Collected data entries

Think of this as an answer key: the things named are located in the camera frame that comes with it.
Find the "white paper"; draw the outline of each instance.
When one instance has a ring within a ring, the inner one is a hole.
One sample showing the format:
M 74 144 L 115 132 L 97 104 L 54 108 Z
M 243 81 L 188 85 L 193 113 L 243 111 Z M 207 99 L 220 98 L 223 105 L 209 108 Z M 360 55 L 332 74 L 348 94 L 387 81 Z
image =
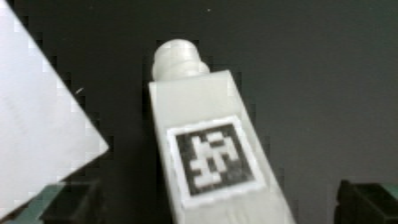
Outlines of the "white paper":
M 106 148 L 0 0 L 0 219 Z

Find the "white tube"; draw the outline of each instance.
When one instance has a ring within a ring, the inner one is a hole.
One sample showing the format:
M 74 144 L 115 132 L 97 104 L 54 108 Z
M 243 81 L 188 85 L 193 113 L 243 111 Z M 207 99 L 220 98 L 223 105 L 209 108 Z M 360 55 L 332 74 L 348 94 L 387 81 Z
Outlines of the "white tube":
M 191 43 L 173 40 L 154 54 L 152 76 L 175 223 L 292 224 L 228 71 L 209 74 Z

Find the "black background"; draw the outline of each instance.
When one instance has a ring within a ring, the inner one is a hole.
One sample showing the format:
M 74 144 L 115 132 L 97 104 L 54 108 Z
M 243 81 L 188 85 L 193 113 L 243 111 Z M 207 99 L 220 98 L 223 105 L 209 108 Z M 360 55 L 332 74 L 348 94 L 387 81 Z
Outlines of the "black background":
M 398 182 L 395 0 L 12 1 L 113 145 L 99 178 L 108 223 L 168 223 L 147 106 L 157 43 L 195 40 L 230 69 L 300 224 L 332 223 L 339 180 Z

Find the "black object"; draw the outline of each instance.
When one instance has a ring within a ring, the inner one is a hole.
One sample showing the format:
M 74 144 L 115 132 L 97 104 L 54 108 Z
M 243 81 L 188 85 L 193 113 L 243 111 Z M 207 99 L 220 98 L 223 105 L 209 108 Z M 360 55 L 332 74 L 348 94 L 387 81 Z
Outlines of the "black object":
M 398 224 L 398 199 L 376 183 L 340 181 L 333 224 Z
M 104 224 L 99 182 L 47 185 L 6 224 Z
M 44 224 L 102 224 L 102 204 L 97 182 L 67 184 L 40 215 Z

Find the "white label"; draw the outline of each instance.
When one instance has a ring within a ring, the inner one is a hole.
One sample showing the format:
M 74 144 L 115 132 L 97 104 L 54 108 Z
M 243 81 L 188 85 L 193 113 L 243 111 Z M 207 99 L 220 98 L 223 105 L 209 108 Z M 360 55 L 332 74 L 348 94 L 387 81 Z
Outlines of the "white label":
M 236 116 L 170 128 L 166 138 L 184 208 L 264 186 Z

• **EXERCISE**
Go through the entries above and write them out again exactly, images left behind.

• **RESULT OF THIS TASK**
Think of this as an answer key: the things named are located in the camera frame that comes with it.
Find the "white paper"; draw the outline of each instance.
When one instance has a ring within a ring, the inner one is a hole.
One sample showing the format:
M 74 144 L 115 132 L 97 104 L 54 108 Z
M 243 81 L 188 85 L 193 113 L 243 111 Z M 207 99 L 220 98 L 223 105 L 209 108 Z M 360 55 L 332 74 L 348 94 L 387 81 Z
image =
Outlines of the "white paper":
M 106 148 L 0 0 L 0 219 Z

Find the "white tube"; draw the outline of each instance.
When one instance has a ring within a ring, the inner one is a hole.
One sample showing the format:
M 74 144 L 115 132 L 97 104 L 54 108 Z
M 243 81 L 188 85 L 193 113 L 243 111 Z M 207 99 L 220 98 L 223 105 L 209 108 Z M 360 55 L 332 74 L 348 94 L 387 81 Z
Outlines of the "white tube":
M 191 43 L 173 40 L 154 54 L 152 76 L 175 223 L 292 224 L 228 71 L 209 74 Z

Find the "black background"; draw the outline of each instance.
When one instance has a ring within a ring, the inner one is a hole.
One sample showing the format:
M 74 144 L 115 132 L 97 104 L 54 108 Z
M 243 81 L 188 85 L 193 113 L 243 111 Z M 207 99 L 220 98 L 223 105 L 209 108 Z M 360 55 L 332 74 L 348 94 L 387 81 Z
Outlines of the "black background":
M 398 182 L 395 0 L 12 1 L 113 145 L 99 178 L 108 223 L 168 223 L 147 106 L 157 43 L 195 40 L 230 69 L 300 224 L 332 223 L 339 180 Z

Find the "black object"; draw the outline of each instance.
When one instance has a ring within a ring, the inner one is a hole.
One sample showing the format:
M 74 144 L 115 132 L 97 104 L 54 108 Z
M 243 81 L 188 85 L 193 113 L 243 111 Z M 207 99 L 220 98 L 223 105 L 209 108 Z M 360 55 L 332 74 L 348 94 L 387 81 Z
Outlines of the "black object":
M 398 224 L 398 199 L 376 183 L 340 181 L 333 224 Z
M 104 224 L 99 182 L 47 185 L 6 224 Z
M 44 224 L 102 224 L 102 204 L 97 182 L 67 184 L 40 215 Z

Find the "white label"; draw the outline of each instance.
When one instance has a ring within a ring, the inner one is a hole.
One sample showing the format:
M 74 144 L 115 132 L 97 104 L 54 108 Z
M 243 81 L 188 85 L 193 113 L 243 111 Z M 207 99 L 220 98 L 223 105 L 209 108 Z M 360 55 L 332 74 L 348 94 L 387 81 Z
Outlines of the "white label":
M 236 116 L 170 128 L 166 138 L 184 208 L 264 186 Z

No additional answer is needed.